At Yangzhou Arron Toys, which employs 1,000 workers in the Yangtze River Delta, “labour costs have gone up 50 per cent and our prices at least 20 per cent” says Linda Ren, sales manager for the company.

In China “labour rates are rising every day” and adding to rising taxes, says Alan Hassenfeld, chairman of the Hasbro toy company. “Some of it is infinitesimal but …everything hit at one time.”

An executive at a large international retail chain, who asked that neither he nor his employer be identified, says his company has been “getting away with 6-8 per cent price increases [from suppliers], but 15 per cent is not uncommon”. Extra product safety testing is also adding to companies’ cost burden and, more importantly, lengthening delivery cycles.

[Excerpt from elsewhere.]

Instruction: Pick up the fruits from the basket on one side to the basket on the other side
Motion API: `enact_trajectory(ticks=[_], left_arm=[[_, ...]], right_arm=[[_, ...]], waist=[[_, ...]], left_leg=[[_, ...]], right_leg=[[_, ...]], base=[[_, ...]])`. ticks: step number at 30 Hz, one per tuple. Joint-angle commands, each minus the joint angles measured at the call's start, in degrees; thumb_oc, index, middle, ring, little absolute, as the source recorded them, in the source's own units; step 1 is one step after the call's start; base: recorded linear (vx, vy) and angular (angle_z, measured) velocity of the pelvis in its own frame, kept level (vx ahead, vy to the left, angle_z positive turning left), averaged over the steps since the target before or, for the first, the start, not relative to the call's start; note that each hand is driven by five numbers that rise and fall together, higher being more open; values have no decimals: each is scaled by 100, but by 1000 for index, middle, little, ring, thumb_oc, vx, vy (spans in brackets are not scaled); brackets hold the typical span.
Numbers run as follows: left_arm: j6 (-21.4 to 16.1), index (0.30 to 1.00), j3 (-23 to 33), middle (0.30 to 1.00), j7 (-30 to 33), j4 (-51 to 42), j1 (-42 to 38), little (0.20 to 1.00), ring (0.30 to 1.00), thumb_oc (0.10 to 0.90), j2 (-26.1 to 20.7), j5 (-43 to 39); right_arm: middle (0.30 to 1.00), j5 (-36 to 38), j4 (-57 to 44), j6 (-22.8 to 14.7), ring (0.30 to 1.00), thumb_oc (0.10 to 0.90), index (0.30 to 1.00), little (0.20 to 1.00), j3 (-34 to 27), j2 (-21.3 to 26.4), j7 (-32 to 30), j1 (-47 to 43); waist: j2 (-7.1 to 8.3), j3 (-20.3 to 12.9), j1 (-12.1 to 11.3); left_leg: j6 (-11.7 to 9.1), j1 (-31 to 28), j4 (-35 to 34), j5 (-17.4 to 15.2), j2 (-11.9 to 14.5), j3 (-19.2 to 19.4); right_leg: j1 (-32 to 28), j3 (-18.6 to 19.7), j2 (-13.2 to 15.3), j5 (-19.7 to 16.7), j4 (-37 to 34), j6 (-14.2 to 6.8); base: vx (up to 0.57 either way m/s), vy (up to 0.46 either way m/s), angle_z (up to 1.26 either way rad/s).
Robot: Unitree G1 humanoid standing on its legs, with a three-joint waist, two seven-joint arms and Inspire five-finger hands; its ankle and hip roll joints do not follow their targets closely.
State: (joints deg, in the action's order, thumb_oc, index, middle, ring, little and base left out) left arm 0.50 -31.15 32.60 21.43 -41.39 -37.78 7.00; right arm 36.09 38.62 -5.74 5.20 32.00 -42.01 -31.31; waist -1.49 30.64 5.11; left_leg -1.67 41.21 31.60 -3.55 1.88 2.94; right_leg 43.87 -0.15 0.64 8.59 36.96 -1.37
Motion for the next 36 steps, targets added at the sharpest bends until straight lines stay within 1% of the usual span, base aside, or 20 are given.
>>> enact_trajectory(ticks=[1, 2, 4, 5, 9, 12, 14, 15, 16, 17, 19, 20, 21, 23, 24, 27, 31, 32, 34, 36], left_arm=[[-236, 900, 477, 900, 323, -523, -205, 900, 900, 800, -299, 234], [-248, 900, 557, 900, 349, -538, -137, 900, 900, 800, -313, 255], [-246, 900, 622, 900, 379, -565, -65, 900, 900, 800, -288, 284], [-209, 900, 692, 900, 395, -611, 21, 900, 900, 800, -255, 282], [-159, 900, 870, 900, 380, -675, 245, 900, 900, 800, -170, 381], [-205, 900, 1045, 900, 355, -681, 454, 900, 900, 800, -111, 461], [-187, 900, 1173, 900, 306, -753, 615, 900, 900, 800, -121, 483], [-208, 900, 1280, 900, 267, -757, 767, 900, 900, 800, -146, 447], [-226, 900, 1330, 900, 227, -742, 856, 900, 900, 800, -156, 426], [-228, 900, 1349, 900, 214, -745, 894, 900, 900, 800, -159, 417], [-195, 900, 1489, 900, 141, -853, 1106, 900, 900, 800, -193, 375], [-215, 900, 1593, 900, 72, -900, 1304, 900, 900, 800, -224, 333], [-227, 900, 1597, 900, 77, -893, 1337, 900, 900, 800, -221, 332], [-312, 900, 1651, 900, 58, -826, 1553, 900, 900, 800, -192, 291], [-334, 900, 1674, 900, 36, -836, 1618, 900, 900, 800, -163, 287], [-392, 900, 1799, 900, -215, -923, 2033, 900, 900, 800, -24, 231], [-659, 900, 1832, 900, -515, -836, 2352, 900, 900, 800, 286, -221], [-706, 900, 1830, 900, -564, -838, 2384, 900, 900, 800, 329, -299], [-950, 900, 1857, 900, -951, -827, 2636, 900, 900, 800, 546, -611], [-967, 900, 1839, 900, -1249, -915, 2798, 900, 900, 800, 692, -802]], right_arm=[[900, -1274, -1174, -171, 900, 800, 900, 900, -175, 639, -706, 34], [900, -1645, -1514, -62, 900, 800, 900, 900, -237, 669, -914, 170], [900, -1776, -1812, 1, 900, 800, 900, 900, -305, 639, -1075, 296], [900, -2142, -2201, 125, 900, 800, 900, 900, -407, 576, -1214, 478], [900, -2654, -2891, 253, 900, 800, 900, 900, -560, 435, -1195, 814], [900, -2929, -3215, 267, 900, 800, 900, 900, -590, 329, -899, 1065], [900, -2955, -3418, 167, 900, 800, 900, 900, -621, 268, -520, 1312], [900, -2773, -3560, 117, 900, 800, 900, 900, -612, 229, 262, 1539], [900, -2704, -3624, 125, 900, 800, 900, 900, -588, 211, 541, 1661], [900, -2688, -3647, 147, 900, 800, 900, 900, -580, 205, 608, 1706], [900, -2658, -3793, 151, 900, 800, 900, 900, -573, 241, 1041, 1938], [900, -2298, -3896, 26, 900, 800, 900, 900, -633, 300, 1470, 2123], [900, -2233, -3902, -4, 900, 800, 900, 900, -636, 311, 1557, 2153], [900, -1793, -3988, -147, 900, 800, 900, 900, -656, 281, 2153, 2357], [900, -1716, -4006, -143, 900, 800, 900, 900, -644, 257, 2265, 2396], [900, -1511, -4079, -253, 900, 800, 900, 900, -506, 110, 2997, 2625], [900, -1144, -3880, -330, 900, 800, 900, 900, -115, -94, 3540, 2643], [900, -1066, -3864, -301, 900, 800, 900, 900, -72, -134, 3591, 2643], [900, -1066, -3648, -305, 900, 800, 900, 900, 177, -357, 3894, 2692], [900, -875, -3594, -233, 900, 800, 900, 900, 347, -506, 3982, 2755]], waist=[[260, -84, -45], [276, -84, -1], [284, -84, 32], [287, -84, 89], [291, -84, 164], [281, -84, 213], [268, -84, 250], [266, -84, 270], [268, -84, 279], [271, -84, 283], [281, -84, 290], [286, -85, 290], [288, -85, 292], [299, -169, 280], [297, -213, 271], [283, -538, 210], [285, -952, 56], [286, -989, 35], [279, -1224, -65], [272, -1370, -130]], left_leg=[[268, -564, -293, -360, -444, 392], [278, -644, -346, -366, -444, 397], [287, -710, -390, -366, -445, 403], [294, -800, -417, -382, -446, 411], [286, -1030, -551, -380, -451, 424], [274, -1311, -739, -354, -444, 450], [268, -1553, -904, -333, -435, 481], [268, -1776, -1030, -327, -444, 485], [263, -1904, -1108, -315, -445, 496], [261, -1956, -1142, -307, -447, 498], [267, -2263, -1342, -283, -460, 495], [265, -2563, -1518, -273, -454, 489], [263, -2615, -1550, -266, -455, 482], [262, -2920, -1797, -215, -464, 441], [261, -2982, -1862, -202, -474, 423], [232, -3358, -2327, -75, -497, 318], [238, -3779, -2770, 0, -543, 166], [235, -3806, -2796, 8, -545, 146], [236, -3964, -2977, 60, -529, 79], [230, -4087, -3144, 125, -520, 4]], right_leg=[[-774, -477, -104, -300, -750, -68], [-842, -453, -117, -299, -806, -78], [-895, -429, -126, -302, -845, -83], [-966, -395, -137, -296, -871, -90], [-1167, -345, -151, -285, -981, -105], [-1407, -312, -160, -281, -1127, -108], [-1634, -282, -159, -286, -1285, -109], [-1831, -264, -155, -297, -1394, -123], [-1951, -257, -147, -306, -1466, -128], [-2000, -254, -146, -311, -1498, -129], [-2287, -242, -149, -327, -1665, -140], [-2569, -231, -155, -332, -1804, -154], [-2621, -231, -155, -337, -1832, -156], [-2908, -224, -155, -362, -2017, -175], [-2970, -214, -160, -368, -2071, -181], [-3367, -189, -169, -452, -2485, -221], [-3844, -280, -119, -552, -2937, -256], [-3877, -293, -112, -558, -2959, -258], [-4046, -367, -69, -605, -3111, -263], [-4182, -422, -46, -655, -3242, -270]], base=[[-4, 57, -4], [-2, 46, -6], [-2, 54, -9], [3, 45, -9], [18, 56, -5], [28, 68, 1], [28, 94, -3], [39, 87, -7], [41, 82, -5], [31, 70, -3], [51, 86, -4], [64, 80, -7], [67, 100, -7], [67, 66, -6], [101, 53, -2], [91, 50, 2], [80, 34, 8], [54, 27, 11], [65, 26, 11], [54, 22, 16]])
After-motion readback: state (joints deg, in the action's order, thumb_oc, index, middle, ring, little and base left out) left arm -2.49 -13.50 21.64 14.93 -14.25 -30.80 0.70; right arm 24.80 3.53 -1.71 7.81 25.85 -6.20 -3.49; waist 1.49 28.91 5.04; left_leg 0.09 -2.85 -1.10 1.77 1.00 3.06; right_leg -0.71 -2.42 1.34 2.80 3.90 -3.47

“[Testing] is not a huge cost component,” says Mr Hassenfeld. “But all the retailers want to double- and triple-check the tests, and are putting in their own procedure .. Just-in-time [delivery] might become just-in-time plus a little bit.”

Despite these pressures, China retains many advantages as a toy manufacturing base.

“Even with all these other things going on, it’s still very cost-competitive,” says Mr Hassenfeld. “And the reliability of [products made in China] can’t be beat so long as you’re not ‘nickel-ing and dime-ing’ people.”

Manufacturers also say that demand at this week’s fair appeared strong despite last year’s product safety scares and lacklustre Christmas retail sales.

“We were very concerned when we heard news that Christmas sales were the worst in five years,” says Lawrence Chan, chairman of the Hong Kong Toys Council.

“But toy sales did not decline and instead rose by three per cent. In that respect, the recalls did not really affect toys.”